**Assignment**:
From the data below, return each line in which the string "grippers" is found.

**Available data**:
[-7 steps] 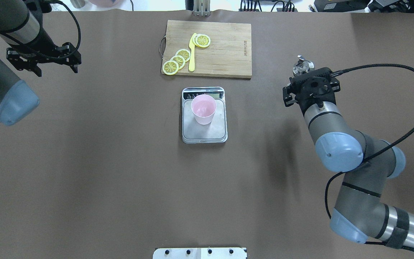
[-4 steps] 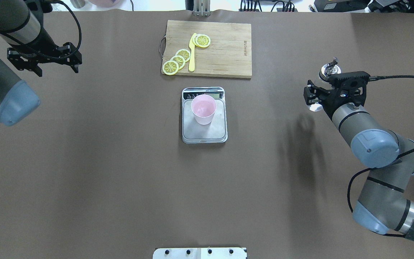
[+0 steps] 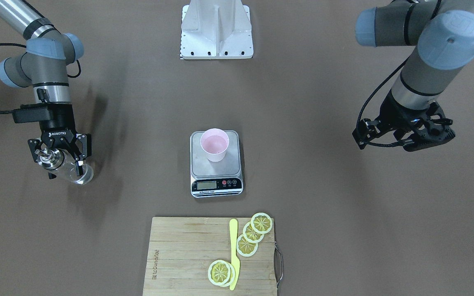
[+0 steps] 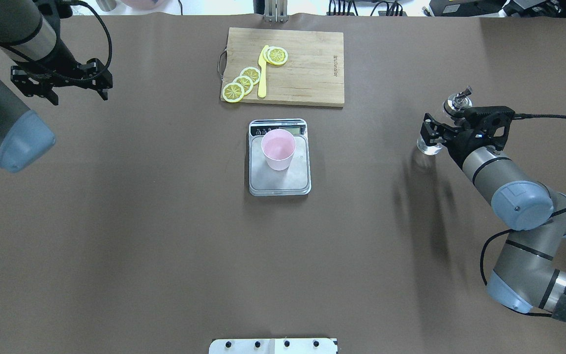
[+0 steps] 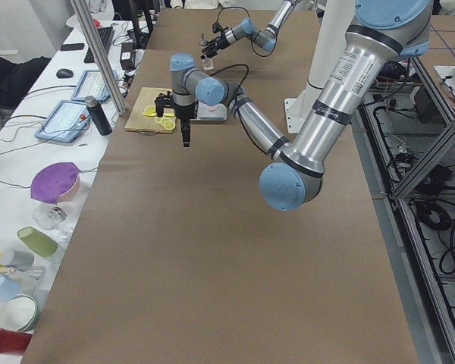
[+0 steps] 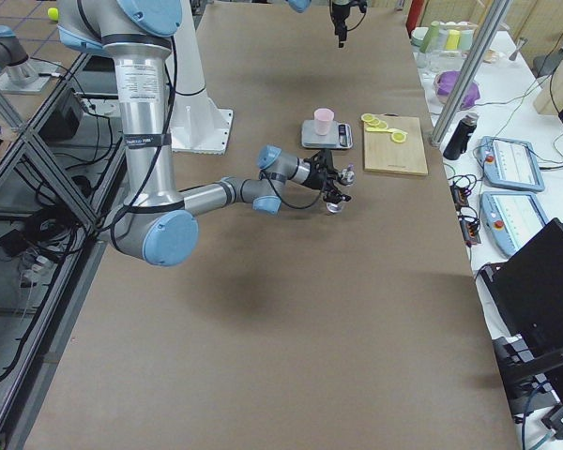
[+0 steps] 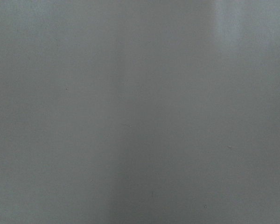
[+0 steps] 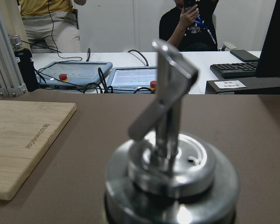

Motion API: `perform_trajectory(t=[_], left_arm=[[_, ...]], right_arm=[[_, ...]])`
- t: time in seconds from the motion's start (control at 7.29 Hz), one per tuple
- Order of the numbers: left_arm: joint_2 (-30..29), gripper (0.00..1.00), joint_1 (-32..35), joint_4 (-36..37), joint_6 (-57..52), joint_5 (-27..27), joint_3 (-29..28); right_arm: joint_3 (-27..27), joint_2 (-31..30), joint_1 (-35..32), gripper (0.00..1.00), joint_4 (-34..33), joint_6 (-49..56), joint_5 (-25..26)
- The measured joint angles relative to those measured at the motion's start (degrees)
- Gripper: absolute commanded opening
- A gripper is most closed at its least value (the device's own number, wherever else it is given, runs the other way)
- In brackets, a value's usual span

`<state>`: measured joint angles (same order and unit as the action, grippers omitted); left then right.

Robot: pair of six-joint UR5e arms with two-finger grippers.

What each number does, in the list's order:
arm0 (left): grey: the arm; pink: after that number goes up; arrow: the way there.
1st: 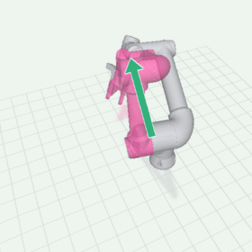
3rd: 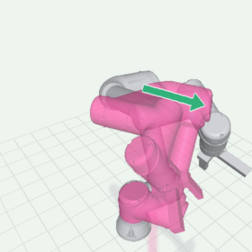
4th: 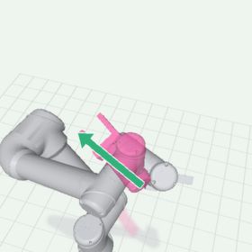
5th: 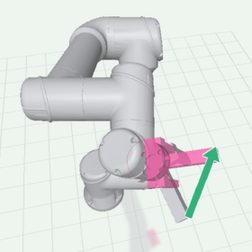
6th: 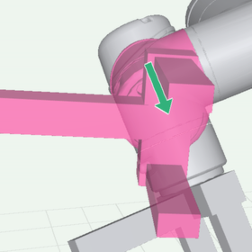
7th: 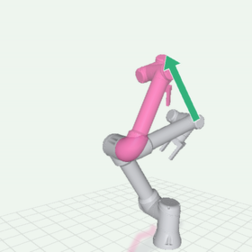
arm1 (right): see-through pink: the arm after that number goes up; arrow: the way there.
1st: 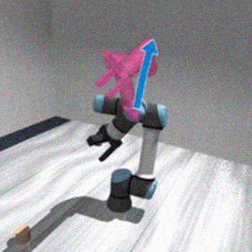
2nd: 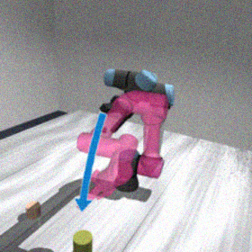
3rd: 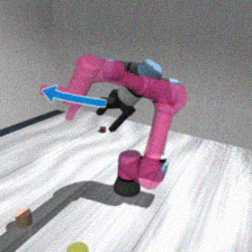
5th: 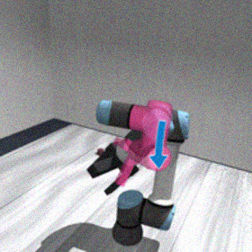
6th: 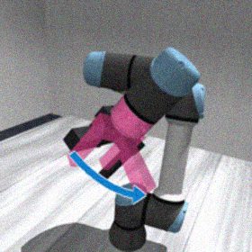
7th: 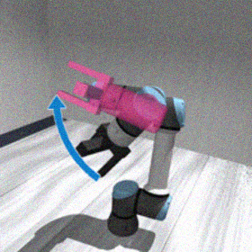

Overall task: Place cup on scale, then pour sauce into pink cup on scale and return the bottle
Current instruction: 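Lower the sauce bottle onto the table with the right gripper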

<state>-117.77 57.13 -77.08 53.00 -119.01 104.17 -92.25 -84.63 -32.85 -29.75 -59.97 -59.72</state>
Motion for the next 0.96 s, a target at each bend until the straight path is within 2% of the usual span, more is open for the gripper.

**Solution for this problem**:
`<state>`: measured joint angles (same order and unit as the action, grippers omitted); left then right.
Robot: pair of six-joint UR5e arms with two-finger grippers.

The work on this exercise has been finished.